◆ **Prompt**: Tell how many lines below include the word "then". Only the number should appear.

************

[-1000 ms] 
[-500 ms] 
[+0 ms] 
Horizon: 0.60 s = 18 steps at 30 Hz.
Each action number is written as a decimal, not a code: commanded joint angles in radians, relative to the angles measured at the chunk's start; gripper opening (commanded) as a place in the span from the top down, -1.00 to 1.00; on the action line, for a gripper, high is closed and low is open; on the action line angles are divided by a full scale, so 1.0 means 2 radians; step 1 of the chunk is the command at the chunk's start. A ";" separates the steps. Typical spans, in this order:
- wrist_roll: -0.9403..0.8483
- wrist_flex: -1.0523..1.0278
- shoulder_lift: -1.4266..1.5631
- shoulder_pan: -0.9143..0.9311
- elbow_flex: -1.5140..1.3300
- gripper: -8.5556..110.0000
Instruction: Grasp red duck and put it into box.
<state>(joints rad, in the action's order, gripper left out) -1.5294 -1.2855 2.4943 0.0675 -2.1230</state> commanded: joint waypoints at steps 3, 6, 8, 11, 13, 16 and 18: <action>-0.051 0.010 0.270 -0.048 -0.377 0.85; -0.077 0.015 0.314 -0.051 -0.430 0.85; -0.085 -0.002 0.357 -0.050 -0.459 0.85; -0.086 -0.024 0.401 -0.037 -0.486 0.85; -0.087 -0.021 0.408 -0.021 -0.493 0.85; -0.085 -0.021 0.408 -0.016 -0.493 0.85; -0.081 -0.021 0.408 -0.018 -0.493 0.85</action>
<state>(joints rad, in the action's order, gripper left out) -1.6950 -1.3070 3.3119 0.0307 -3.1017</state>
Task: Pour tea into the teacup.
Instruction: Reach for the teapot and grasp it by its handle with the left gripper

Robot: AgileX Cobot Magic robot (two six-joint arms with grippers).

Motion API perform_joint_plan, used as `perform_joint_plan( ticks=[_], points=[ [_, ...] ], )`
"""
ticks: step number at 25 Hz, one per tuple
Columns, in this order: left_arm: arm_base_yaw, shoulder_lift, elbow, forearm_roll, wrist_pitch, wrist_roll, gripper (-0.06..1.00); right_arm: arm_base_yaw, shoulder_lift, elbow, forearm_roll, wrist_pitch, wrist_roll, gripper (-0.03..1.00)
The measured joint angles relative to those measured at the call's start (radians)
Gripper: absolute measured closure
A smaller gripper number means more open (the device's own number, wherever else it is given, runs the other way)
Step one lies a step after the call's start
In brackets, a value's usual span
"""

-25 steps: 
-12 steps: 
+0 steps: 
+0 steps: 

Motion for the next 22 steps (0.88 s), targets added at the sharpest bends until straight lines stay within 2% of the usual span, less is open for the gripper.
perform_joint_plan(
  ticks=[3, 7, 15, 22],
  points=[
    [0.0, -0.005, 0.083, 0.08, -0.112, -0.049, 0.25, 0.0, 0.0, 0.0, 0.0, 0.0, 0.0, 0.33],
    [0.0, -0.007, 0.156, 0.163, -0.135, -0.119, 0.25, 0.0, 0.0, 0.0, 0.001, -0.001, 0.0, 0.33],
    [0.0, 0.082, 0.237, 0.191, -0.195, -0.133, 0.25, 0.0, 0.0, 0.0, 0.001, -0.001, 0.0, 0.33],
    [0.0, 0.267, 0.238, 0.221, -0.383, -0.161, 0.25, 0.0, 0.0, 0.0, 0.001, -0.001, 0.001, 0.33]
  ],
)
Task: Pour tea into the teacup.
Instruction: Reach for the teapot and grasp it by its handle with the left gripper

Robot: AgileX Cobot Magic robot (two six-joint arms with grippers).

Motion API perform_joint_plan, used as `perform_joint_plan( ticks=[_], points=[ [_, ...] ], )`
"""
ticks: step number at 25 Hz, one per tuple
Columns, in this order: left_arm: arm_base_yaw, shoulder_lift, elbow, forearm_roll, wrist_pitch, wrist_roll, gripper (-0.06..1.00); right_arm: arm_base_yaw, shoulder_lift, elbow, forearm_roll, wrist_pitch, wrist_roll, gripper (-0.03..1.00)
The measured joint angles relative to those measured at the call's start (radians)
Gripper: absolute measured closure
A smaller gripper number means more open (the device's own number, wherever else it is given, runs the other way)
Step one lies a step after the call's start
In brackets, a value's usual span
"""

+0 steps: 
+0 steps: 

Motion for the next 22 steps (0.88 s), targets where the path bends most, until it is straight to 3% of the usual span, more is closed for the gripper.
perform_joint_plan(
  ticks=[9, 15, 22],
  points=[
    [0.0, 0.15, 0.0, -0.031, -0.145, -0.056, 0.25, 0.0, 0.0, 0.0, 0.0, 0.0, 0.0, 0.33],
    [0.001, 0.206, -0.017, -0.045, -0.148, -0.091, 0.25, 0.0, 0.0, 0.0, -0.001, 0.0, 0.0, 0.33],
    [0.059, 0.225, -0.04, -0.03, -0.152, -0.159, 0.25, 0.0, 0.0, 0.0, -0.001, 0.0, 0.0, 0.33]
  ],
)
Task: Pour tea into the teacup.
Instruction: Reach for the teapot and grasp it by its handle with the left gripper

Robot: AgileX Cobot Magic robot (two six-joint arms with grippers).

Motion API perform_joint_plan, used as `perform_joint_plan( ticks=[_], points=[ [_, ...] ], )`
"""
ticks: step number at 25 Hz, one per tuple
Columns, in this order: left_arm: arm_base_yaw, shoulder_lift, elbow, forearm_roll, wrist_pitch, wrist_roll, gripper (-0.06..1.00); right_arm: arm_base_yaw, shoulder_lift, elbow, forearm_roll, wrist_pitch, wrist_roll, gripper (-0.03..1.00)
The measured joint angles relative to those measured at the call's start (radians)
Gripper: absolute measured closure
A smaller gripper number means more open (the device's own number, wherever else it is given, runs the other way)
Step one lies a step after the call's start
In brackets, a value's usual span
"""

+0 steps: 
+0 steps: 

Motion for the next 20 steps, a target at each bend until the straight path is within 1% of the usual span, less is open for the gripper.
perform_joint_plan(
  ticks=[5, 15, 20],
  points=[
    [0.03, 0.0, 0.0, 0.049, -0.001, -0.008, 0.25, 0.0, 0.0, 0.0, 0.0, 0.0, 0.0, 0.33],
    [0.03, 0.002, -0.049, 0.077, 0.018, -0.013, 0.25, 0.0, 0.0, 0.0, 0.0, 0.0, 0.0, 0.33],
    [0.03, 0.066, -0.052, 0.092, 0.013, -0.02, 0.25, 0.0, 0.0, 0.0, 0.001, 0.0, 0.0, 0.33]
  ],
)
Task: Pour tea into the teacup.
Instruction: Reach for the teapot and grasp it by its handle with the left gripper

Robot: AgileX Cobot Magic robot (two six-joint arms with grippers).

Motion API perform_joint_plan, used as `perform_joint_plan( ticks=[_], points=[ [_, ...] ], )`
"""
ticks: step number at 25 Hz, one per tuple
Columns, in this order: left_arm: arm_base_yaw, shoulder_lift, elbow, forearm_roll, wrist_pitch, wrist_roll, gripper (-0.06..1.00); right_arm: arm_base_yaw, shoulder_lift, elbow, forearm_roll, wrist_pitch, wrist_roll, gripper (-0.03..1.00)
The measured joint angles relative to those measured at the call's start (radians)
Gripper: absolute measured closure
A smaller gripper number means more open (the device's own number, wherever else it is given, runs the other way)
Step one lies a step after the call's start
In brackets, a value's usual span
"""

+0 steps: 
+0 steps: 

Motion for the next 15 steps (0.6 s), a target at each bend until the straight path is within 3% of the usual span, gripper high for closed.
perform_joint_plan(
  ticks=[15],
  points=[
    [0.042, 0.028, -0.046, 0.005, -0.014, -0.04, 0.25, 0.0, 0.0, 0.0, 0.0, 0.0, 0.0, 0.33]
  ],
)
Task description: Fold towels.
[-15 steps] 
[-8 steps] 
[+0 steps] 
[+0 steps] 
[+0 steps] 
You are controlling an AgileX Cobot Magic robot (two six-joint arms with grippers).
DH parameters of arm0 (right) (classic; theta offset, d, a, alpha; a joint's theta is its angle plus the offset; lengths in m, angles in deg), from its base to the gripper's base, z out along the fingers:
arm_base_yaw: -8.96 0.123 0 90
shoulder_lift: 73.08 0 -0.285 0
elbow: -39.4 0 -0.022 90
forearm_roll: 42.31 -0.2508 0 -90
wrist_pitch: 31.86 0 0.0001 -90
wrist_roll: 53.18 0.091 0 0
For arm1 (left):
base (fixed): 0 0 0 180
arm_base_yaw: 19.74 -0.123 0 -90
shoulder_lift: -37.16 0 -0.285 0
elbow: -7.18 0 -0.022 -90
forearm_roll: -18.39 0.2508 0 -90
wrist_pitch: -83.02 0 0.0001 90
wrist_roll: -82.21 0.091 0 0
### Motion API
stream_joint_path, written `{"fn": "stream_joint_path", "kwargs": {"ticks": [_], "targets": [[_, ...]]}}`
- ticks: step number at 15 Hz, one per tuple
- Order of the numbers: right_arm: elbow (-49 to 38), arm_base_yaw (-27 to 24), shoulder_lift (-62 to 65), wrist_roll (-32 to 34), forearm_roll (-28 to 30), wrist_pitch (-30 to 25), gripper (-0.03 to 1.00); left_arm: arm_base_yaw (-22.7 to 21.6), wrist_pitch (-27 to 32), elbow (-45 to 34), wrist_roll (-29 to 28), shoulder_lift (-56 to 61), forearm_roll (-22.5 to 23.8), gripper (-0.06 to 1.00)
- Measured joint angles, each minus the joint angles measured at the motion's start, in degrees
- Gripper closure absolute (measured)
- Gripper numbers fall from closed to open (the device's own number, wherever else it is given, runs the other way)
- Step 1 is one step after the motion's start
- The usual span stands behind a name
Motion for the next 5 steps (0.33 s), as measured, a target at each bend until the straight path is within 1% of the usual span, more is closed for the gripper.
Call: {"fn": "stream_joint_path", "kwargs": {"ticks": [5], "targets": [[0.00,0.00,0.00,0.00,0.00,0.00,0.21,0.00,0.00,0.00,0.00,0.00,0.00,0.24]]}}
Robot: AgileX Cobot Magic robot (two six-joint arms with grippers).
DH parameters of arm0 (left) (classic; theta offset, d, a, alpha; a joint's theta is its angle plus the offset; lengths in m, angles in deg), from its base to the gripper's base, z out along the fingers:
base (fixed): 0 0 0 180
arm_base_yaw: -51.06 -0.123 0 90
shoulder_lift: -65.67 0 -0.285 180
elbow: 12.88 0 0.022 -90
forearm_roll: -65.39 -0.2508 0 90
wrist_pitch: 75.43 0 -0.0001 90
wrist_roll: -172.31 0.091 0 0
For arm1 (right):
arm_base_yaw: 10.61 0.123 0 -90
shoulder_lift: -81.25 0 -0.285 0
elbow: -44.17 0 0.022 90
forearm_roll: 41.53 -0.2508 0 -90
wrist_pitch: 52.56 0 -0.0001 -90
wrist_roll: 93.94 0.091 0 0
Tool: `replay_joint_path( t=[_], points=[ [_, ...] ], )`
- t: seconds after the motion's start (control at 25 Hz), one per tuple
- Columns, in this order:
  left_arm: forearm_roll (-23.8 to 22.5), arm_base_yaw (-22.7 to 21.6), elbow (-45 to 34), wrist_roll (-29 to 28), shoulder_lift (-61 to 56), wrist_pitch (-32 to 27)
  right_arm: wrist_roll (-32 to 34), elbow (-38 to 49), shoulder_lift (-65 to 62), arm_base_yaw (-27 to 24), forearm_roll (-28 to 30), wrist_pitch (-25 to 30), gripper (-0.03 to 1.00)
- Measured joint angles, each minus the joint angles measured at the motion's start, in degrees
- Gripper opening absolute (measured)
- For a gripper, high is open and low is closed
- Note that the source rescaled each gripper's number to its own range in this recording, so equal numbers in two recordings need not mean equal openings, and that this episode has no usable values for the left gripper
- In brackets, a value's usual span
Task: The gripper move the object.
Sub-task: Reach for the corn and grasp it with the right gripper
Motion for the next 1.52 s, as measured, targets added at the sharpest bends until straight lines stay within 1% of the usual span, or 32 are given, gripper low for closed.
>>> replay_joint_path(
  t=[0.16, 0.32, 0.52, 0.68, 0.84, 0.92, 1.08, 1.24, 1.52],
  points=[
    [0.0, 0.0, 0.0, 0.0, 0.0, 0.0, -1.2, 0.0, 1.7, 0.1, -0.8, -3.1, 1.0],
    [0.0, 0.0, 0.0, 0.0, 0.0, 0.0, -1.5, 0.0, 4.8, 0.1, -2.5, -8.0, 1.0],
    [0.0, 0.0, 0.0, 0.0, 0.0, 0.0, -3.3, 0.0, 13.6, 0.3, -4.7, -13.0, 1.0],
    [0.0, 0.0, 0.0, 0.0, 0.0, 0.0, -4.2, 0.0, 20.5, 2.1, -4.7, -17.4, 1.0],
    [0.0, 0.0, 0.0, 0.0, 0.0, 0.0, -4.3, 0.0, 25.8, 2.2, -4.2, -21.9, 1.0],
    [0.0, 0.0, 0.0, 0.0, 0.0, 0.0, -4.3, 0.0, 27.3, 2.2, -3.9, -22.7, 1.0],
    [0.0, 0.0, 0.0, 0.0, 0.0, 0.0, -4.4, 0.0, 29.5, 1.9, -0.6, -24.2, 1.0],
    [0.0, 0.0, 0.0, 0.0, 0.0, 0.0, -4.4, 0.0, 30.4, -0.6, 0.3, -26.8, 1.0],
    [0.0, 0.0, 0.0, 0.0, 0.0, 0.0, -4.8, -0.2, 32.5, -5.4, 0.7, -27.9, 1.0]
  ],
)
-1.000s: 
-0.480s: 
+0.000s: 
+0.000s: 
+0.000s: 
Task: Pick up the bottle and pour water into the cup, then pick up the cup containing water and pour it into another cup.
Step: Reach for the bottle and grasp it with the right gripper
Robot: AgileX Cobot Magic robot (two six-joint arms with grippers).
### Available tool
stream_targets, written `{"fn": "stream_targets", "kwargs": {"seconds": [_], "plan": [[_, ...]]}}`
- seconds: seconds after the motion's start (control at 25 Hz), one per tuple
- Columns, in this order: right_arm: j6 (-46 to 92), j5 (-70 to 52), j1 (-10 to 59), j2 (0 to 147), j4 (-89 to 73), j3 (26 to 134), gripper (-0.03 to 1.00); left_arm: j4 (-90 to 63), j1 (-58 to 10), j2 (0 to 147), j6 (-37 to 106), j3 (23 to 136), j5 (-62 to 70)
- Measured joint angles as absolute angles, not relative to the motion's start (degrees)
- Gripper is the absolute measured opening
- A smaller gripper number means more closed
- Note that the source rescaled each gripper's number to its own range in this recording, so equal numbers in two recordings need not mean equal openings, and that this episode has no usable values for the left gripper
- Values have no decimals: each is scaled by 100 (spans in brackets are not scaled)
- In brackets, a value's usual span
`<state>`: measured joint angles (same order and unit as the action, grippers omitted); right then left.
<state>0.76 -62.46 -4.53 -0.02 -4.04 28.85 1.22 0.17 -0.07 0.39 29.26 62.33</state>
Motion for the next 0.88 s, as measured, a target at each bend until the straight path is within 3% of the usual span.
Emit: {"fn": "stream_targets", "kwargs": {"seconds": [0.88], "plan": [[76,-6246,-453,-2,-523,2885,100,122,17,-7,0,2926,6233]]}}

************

◆ **Output of the exercise**: 2